How do I use Gemma 4 video multimodality?

Posted by HornyGooner4401@reddit | LocalLLaMA | View on Reddit | 14 comments

I normally just chuck my models to LM Studio for a quick test, but it doesn't support video input. Neither does llama.cpp or Ollama.

How can I use the video understanding of Gemma 4 then?

[-]

ComplexType568@reddit

i think almost all models running on llama.cpp don't support video. if not all.

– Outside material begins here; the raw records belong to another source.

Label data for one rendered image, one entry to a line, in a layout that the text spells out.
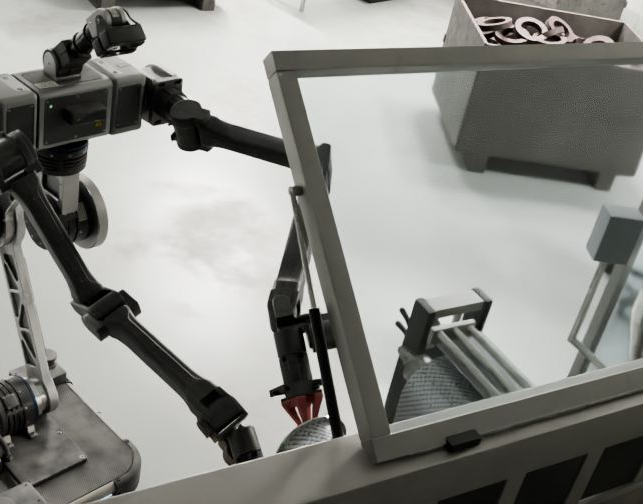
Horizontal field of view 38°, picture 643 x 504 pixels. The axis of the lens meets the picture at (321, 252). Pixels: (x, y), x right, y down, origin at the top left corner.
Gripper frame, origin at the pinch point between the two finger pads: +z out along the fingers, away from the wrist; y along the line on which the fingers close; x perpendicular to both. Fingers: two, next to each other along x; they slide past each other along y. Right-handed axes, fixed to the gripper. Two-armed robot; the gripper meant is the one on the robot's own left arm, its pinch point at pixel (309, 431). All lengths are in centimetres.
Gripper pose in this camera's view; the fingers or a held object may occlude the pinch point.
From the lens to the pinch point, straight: 180.9
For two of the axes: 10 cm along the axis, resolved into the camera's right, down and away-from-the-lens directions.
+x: 4.6, -3.1, -8.3
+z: 2.2, 9.5, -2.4
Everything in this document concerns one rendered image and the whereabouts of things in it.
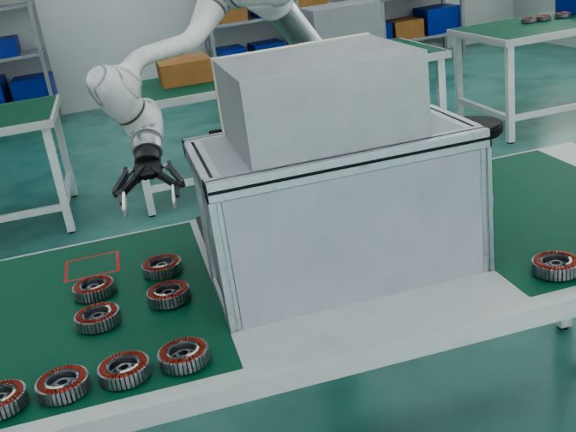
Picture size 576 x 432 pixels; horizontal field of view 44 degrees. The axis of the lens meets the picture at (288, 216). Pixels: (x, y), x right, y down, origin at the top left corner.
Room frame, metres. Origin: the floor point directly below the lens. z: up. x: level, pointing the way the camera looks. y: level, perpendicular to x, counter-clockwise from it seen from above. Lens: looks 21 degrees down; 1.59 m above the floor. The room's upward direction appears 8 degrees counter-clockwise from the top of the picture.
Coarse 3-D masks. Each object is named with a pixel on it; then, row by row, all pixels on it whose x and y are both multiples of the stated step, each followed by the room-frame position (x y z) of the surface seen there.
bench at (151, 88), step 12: (432, 48) 4.97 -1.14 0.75; (432, 60) 4.78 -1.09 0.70; (444, 60) 4.84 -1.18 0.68; (444, 72) 4.84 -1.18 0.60; (144, 84) 5.08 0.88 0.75; (156, 84) 5.02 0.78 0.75; (204, 84) 4.76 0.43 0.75; (444, 84) 4.84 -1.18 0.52; (144, 96) 4.62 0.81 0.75; (156, 96) 4.57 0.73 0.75; (168, 96) 4.51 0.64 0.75; (180, 96) 4.46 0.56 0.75; (192, 96) 4.46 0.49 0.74; (204, 96) 4.47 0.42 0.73; (444, 96) 4.84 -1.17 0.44; (444, 108) 4.83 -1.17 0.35; (192, 180) 4.48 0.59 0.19; (144, 192) 4.41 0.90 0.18
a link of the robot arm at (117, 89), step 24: (192, 24) 2.35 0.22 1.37; (216, 24) 2.39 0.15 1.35; (144, 48) 2.16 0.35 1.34; (168, 48) 2.21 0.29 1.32; (192, 48) 2.30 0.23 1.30; (96, 72) 2.02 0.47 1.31; (120, 72) 2.05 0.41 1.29; (96, 96) 2.01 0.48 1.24; (120, 96) 2.01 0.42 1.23; (120, 120) 2.05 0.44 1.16
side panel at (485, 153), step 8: (480, 152) 1.60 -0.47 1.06; (488, 152) 1.61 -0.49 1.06; (480, 160) 1.60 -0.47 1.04; (488, 160) 1.61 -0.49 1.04; (488, 168) 1.61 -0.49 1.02; (488, 176) 1.61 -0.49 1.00; (488, 184) 1.61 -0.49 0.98; (488, 192) 1.61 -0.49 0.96; (488, 200) 1.61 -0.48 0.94; (488, 208) 1.61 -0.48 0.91; (488, 216) 1.61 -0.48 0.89; (488, 224) 1.61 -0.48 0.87; (488, 232) 1.61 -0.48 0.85; (488, 240) 1.61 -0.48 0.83; (488, 248) 1.61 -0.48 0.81; (488, 256) 1.61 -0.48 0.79; (488, 264) 1.61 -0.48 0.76
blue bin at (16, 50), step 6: (6, 36) 8.01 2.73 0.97; (12, 36) 7.90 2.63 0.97; (0, 42) 7.68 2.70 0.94; (6, 42) 7.70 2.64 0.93; (12, 42) 7.71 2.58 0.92; (18, 42) 8.02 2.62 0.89; (0, 48) 7.68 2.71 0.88; (6, 48) 7.69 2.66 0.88; (12, 48) 7.71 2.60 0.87; (18, 48) 7.84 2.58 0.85; (0, 54) 7.68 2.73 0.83; (6, 54) 7.69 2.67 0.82; (12, 54) 7.70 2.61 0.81; (18, 54) 7.72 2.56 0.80
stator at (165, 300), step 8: (168, 280) 1.72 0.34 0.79; (176, 280) 1.71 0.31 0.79; (152, 288) 1.69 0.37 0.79; (160, 288) 1.70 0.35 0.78; (168, 288) 1.71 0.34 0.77; (176, 288) 1.70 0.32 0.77; (184, 288) 1.66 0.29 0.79; (152, 296) 1.64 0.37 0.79; (160, 296) 1.64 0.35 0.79; (168, 296) 1.64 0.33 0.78; (176, 296) 1.63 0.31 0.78; (184, 296) 1.64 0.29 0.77; (152, 304) 1.64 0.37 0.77; (160, 304) 1.62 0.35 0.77; (168, 304) 1.62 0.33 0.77; (176, 304) 1.63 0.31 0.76
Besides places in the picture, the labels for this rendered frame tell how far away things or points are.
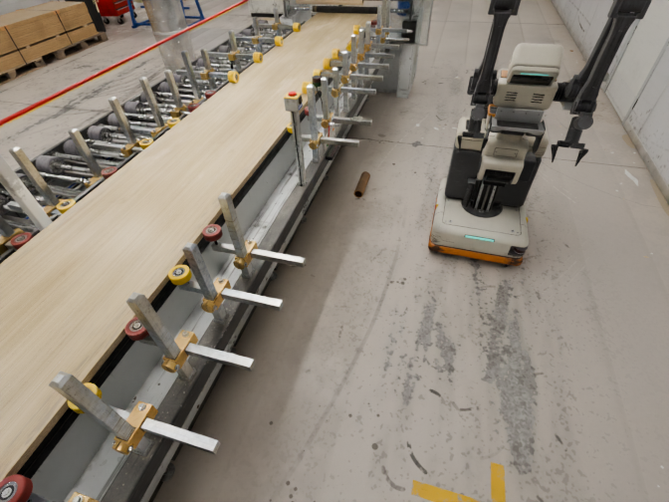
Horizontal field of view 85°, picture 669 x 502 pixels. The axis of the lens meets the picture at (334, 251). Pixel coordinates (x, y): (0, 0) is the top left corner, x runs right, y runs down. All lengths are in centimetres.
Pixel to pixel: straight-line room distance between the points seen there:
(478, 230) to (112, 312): 211
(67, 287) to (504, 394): 208
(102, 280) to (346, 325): 135
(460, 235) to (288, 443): 164
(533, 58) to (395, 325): 156
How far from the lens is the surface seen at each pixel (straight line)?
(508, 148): 231
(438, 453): 205
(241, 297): 143
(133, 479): 142
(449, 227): 258
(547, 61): 210
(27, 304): 174
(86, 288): 166
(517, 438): 218
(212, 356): 132
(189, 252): 127
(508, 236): 263
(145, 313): 116
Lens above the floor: 193
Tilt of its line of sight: 45 degrees down
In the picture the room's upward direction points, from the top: 3 degrees counter-clockwise
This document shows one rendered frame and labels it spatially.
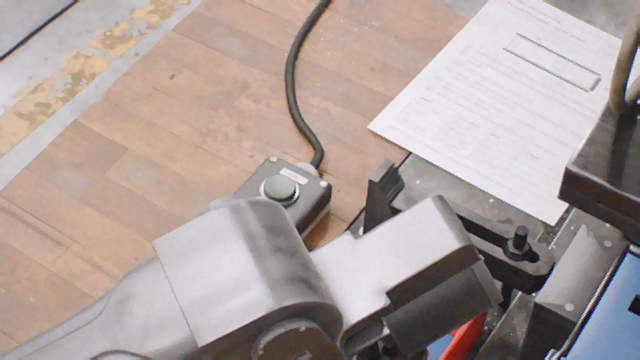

also, what a username you have

[-]

Herr_Drosselmeyer@reddit

Where do you get the idea from that Gemma 4 supports video?

[-]

grumd@reddit

https://huggingface.co/blog/gemma4#video-understanding

[-]

Odd that the main model card doesn't include this. But from skimming your link, it seems that video is not supported via llama.cpp and MLX. LM Studio and Ollama both rely on llama.cpp or MLX, so yeah, that's not going to work.

[-]

grumd@reddit

Yep. Can't do it with llama at the moment sadly

[-]

floconildo@reddit

There is a PR open for video support, but I don't expect that to arrive any time soon

[-]

antwon_dev@reddit

Have you tried LiteRT-LM by Google on GitHub? I’m trying to get the E4B audio modality working. Will let you know how it goes

[-]

Funny-Trash-4286@reddit

LiteRT-LM ASR works but it's really bad compared to the ASR with full model

[-]

antwon_dev@reddit

Thanks for letting me know, is there something else you’d recommend? Maybe vLLM?

[-]

Funny-Trash-4286@reddit

EDIT It does work with MLX on mac with this

huggingface.co/FakeRockert543/gemma-4-e4b-it-MLX-4bit

I tried the 4 bit and the multilingual ASR is still very bad compared to the original version

Parakeet v3 = Gemma E4B IT 16 bit ASR (the ASR section weights only 300 million params)

i think the ASR section should not be quantized to get goot results with 4 bit

[-]

Funny-Trash-4286@reddit

There is no audio support for anything but transformers base 16gb version and LiteRT-LM

Some contributor on llama is working on it

[-]

bitplenty@reddit

Use vLLM: https://docs.vllm.ai/projects/recipes/en/latest/Google/Gemma4.html

"Natively processes text and images (video supported via a custom vLLM processing pipeline that extracts frames; smaller gemma4-E2B and gemma-4-E4B also support audio)."

[-]

FusionCow@reddit

It doesn't support video input in the way you would think, it supports taking frames of a video and telling you the general meaning of the frames. it doesn't take in audio for the bigger ones, but if you wanted to, just break a video into up to 60 frames though I'd mess around with it and it depends on video length, and give it the frames.